Curious after other posts here regarding the downloadable Matrox digi-suite codecs, I installed the pack and ran a quick test or three. Hope this might prove helpful. First off a disclaimer: Doing my best to be objective, I none-the-less dislike Matrox wholeheartedly, so in case any bias does creep in - sorry. Package installation with XP Pro installs the Matrox mjpeg codec as well, setting it to primary, possibly (probably) overwriting &/or disabling whatever you're using now.
Best bet is to have your current mjpeg codec installation files & numbers handy, so you can reinstall as needed.
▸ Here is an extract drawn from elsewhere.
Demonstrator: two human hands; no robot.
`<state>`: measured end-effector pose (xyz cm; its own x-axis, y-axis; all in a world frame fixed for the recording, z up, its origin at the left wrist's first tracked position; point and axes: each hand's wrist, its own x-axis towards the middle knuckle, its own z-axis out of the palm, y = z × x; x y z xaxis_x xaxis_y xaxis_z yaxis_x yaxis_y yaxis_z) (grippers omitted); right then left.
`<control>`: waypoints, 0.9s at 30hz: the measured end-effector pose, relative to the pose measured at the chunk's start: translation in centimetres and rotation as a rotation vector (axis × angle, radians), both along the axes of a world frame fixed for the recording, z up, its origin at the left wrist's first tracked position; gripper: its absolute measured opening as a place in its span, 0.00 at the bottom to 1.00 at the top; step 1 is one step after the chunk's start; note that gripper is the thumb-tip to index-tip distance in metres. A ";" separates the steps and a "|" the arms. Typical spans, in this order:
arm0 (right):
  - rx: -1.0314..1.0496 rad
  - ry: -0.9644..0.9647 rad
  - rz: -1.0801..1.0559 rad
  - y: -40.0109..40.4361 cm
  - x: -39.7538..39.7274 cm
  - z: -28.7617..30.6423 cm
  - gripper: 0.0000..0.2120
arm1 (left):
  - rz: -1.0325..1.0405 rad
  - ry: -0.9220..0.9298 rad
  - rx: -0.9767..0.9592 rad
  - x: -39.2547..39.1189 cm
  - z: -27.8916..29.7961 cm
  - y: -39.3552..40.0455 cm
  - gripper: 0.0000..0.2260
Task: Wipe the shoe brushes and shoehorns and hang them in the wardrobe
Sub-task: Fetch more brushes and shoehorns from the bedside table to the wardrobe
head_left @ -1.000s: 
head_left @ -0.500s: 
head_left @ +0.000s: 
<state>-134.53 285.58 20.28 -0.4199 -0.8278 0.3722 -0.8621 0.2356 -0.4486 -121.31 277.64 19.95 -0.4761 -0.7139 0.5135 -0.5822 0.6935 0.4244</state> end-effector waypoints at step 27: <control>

As one example of what can happen in XP Pro, the Matrox install will make picvideo mjpg avi files not display in VV4c, picvideo mjpg will not show up with the other codecs in any dialog, and any picvideo mjpg encoded videos might play somewhat poorly in wmplayer, even though it says it's using the picvideo decoder. One thing that the Matrox pack does do is give you a more Video For Windows compatible DV codec, one that will allow DV encoded files to be opened in stuff like V/Dub. In a post a few days ago I was talking about this, and how (at least when I tried it then and there) avi files encoded with the SOFO DV codec would not open in V/Dub etc.
If you look at the file info in V/Dub, after opening any DV encoded avi file, it shows the Matrox decoder being used. A few cautions. Using one decoder and another encoder can be iffy - if you want/need VFW support, might be better off rendering to the Matrox codec to begin with, or at least run a short test file to make sure everything's cool with your planned work flow/path. The Matrox codec is also a bit older (C) 2000 - which might or might not mean a thing.
On an XP Pro system with later WMD drivers etc., VFW support is reduced already so I don't/can't know how this codec will work in all situations, and it will take the place of the MS decoder that natively plays/handles DV files or whatever codec windows currently uses, ie: whatever might have been installed with your camera/firewire card. That said, perhaps it will be useful to some folks not needing the other codecs that come in the package.
An XP Pro install includes the mjpg, DV, mpg2 I-frame, DVCPRO, & DVCPRO50 codecs.